Jihyun Lee ^1* Eliane Duperrex ¹ Ibrahim El-Battrawy ^2,3,4,5 Alyssa Hohn ^3* Ardan M. Saguner ^6,7 Firat Duru ^6,7 Vishalini Emmenegger ¹ Lukas Cyganek ^8,9 Andreas R. Hierlemann ^1* Hasan Ulusan ^1*

• ¹ ETH Zürich, Zurich, Switzerland
• ² St. Josef Hospital, Ruhr-University Bochum, Bochum, Germany
• ³ Partner Site Heidelberg/Mannheim, German Centre for Cardiovascular Research (DZHK), Heidelberg, Baden-Württemberg, Germany
• ⁴ Institute of Physiology, Ruhr-University Bochum, Bochum, Germany
• ⁵ Department of Molecular and Experimental Cardiology, Ruhr-University Bochum, Bochum, Germany
• ⁶ University Heart Center Zürich, Zurich, Zürich, Switzerland
• ⁷ Center for Translational and Experimental Cardiology, University Hospital Zürich, Zürich, Zürich, Switzerland
• ⁸ Partner site Göttingen, German Center for Cardiovascular Research, Göttingen, Lower Saxony, Germany
• ⁹ University Medical Center Göttingen, Göttingen, Lower Saxony, Germany

In recent years, high-density microelectrode arrays (HD-MEAs) have emerged as a valuable tool in preclinical research for characterizing the electrophysiology of human induced pluripotent stem cell-derived cardiomyocytes (iPSC-CMs).
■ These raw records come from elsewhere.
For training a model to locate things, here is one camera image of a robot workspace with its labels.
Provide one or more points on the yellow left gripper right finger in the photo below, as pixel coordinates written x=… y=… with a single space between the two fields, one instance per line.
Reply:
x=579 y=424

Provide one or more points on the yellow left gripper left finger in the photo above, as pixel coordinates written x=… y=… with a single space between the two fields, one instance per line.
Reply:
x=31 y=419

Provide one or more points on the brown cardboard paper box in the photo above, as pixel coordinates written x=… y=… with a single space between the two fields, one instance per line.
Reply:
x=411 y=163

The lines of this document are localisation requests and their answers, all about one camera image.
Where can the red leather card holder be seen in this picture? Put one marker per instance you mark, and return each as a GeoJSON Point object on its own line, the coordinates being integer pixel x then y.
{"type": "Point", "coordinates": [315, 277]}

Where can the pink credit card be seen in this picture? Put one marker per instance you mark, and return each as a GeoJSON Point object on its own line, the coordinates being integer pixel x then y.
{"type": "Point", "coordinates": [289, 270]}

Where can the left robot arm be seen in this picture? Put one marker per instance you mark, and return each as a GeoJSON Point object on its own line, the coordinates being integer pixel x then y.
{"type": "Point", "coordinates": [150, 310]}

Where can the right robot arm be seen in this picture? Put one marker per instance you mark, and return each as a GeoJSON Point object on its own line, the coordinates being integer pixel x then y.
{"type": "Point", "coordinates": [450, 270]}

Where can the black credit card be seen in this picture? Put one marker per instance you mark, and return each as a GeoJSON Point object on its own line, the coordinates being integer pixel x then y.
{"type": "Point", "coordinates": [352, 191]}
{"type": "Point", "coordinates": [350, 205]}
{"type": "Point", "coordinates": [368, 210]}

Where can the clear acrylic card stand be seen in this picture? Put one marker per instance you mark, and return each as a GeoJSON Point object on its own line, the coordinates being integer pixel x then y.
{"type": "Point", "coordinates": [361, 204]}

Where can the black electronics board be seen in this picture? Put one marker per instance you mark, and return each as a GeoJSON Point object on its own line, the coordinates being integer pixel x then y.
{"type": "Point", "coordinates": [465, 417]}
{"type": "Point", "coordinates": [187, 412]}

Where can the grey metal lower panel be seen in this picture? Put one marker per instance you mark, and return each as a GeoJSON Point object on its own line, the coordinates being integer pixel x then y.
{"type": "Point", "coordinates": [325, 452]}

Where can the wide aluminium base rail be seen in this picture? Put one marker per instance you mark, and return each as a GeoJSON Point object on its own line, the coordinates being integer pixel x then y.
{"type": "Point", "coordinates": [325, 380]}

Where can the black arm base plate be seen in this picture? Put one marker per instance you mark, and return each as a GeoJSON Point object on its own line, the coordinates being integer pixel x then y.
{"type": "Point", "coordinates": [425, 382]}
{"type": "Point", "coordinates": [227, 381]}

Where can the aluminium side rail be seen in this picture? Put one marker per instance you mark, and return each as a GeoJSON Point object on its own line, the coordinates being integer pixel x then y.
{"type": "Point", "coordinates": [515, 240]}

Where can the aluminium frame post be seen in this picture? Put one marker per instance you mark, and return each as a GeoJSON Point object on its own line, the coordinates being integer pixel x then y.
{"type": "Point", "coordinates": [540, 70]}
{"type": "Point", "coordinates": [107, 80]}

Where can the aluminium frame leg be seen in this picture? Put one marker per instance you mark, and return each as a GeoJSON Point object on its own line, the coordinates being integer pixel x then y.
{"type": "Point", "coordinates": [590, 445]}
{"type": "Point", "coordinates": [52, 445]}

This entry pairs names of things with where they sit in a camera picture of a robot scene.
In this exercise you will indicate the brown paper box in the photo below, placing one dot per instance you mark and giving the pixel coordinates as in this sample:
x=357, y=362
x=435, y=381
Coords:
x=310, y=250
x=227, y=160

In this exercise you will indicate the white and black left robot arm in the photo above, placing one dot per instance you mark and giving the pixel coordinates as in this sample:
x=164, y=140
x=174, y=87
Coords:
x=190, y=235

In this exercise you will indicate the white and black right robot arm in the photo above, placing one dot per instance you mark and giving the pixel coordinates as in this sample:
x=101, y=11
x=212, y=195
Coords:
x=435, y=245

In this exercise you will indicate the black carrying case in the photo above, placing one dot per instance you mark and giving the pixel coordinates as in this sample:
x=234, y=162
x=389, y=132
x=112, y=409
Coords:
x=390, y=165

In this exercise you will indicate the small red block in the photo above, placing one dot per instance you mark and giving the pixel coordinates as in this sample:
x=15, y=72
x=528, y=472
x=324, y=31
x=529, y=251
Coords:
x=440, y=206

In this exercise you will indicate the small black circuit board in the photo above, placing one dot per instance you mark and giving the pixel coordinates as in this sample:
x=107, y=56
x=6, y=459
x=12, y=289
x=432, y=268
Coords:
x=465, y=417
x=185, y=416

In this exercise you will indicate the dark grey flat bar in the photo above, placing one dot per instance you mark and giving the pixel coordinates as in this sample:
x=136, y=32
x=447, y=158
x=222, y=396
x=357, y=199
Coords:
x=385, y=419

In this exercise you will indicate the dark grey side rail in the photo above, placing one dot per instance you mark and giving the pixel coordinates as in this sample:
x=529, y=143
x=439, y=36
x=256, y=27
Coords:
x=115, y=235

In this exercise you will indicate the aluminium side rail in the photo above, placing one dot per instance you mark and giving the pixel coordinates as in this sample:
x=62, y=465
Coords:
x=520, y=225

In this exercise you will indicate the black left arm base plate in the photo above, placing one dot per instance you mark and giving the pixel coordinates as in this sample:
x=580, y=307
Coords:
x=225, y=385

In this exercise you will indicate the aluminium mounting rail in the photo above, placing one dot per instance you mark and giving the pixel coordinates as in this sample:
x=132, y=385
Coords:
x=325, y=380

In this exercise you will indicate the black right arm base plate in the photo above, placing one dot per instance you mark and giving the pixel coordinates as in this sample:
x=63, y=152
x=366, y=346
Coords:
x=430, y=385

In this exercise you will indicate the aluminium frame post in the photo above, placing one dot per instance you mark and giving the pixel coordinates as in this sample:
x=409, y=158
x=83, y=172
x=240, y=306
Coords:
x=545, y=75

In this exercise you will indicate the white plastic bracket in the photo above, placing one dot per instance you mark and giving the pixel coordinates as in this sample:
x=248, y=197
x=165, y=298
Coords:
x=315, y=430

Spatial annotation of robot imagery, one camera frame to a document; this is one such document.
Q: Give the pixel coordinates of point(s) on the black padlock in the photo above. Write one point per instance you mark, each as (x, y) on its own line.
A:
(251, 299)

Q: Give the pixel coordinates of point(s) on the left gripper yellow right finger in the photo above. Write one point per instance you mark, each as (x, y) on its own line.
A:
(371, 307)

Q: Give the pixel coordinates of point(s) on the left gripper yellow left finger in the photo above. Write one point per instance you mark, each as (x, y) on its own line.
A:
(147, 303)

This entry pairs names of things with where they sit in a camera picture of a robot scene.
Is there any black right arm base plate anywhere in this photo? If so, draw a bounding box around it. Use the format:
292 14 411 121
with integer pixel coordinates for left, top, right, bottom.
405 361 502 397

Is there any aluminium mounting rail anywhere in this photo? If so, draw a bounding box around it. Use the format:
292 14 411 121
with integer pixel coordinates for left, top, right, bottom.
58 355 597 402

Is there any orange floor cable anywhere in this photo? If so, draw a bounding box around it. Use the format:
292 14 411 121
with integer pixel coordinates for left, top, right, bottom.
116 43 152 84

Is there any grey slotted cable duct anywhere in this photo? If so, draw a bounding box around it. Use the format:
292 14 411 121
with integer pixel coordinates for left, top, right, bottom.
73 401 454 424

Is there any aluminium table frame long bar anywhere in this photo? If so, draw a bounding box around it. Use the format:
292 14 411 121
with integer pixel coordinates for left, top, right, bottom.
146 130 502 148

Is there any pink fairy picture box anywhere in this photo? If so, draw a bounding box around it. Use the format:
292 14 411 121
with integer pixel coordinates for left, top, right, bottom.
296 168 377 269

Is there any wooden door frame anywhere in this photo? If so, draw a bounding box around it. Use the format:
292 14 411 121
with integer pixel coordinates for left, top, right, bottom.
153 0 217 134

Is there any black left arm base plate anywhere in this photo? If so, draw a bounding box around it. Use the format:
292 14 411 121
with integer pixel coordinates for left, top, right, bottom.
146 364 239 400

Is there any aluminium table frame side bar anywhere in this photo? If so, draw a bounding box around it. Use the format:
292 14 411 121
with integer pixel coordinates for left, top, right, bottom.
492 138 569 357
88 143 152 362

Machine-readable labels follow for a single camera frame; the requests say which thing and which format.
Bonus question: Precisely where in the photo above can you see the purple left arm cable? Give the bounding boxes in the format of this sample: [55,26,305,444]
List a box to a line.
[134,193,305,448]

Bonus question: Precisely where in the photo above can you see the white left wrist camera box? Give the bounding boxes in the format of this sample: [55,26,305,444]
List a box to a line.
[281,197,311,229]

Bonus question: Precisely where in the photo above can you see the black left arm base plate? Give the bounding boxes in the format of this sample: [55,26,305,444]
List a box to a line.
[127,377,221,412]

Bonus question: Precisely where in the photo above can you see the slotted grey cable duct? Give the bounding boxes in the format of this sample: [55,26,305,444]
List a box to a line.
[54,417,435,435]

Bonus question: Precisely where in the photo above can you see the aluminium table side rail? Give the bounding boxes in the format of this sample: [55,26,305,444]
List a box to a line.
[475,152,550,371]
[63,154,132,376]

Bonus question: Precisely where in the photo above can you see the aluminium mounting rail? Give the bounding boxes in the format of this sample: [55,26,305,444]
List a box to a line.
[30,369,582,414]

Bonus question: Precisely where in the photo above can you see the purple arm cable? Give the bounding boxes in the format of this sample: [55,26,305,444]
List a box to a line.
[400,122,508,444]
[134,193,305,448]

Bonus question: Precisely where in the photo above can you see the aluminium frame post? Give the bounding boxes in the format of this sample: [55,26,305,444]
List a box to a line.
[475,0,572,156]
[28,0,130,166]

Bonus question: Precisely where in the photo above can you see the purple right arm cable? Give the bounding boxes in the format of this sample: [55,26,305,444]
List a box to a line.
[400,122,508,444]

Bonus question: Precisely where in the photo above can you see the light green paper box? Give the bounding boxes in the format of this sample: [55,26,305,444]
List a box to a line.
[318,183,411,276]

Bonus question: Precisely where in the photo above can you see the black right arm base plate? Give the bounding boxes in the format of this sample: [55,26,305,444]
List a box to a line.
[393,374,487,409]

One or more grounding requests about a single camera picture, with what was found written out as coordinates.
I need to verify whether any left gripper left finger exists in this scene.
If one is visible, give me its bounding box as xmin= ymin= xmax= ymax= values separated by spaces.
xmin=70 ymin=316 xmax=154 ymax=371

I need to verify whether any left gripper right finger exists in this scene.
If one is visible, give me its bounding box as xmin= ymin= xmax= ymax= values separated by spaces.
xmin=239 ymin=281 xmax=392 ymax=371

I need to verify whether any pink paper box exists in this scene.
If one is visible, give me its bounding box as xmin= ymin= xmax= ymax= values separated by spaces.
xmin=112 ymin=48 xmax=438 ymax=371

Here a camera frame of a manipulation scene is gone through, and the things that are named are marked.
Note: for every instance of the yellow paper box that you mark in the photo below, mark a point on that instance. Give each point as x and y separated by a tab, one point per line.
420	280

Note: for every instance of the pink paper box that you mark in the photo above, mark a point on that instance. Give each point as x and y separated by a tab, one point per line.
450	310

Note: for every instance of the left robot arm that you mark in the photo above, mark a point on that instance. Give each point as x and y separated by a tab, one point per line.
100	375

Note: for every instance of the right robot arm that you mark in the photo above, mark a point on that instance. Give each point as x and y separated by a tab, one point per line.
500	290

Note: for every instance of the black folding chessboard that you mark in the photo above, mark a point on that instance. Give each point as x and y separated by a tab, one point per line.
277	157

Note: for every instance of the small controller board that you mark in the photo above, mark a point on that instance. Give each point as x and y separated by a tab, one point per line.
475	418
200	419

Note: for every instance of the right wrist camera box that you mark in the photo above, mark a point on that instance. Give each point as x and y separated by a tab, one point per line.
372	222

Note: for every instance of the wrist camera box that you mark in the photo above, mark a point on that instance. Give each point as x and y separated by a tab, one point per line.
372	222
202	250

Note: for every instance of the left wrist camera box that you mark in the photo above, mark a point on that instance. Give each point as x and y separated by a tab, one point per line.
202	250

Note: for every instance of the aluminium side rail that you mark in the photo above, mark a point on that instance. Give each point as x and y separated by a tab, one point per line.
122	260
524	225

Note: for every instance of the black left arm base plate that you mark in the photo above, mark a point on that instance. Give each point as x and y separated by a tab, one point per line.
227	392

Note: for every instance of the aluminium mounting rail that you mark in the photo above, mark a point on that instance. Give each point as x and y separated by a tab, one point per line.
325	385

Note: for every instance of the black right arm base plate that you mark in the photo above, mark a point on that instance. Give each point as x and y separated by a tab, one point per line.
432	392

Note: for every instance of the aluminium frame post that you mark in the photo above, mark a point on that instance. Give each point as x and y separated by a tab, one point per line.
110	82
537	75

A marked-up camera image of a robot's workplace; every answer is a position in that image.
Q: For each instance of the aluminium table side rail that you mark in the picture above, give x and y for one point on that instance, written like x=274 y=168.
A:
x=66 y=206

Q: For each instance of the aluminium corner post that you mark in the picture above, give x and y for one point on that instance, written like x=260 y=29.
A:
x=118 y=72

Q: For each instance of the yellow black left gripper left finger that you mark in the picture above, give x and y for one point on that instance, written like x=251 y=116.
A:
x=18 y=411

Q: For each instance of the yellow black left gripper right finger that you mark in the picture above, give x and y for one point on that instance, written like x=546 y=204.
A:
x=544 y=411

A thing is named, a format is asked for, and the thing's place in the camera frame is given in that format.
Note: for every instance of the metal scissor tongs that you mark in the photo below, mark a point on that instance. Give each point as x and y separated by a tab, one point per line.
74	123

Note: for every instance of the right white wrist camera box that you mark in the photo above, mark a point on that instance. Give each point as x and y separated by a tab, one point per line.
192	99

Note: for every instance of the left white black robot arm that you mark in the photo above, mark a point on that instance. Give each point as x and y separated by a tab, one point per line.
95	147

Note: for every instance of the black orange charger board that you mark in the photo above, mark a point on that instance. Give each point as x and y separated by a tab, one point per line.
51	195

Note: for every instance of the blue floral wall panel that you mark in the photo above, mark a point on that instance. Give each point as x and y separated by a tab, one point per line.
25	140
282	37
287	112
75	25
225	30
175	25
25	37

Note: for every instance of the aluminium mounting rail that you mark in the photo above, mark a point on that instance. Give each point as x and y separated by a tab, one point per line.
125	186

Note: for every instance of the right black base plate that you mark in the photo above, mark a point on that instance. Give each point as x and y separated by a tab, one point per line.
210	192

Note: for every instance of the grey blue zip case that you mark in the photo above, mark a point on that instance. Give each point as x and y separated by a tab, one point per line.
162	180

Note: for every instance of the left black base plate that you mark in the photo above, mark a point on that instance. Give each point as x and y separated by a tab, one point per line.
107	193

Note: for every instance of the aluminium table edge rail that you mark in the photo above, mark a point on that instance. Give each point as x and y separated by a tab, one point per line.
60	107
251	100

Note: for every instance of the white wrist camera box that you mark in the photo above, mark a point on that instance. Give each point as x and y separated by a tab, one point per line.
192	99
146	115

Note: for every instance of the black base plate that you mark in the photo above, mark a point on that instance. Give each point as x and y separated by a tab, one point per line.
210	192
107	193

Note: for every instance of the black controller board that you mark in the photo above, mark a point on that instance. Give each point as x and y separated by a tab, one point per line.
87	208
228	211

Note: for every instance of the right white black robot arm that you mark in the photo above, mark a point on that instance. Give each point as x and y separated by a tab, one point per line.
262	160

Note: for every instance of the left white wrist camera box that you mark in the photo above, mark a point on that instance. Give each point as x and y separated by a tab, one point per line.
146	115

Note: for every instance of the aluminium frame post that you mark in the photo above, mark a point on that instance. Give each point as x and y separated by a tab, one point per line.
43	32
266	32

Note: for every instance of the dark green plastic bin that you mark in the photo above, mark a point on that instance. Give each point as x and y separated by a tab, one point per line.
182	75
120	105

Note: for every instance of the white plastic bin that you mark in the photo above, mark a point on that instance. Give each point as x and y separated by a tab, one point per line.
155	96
HD-MEAs enable the capturing of both extracellular and intracellular signals on a large scale, while minimizing potential damage to the cell. However, despite the technological advancements of HD-MEAs, there is a lack of effective data-analysis platforms that are capable of processing and analyzing the data, particularly in the context of cardiac arrhythmias and drug testing.To address this need, we introduce CardioMEA, a comprehensive data-analysis platform designed specifically for HD-MEA data that have been obtained from iPSC-CMs.CardioMEA features scalable data processing pipelines and an interactive web-based dashboard for advanced visualization and analysis. In addition to its core functionalities, CardioMEA incorporates modules designed to discern crucial electrophysiological features between diseased and healthy iPSC-CMs. Notably, CardioMEA has the unique capability to analyze both extracellular and intracellular signals, thereby facilitating customized analyses for specific research tasks. We demonstrate the practical application of CardioMEA by analyzing electrophysiological signals from iPSC-CM cultures exposed to seven antiarrhythmic drugs. CardioMEA holds great potential as an intuitive, user-friendly platform for studying cardiac diseases and assessing drug effects.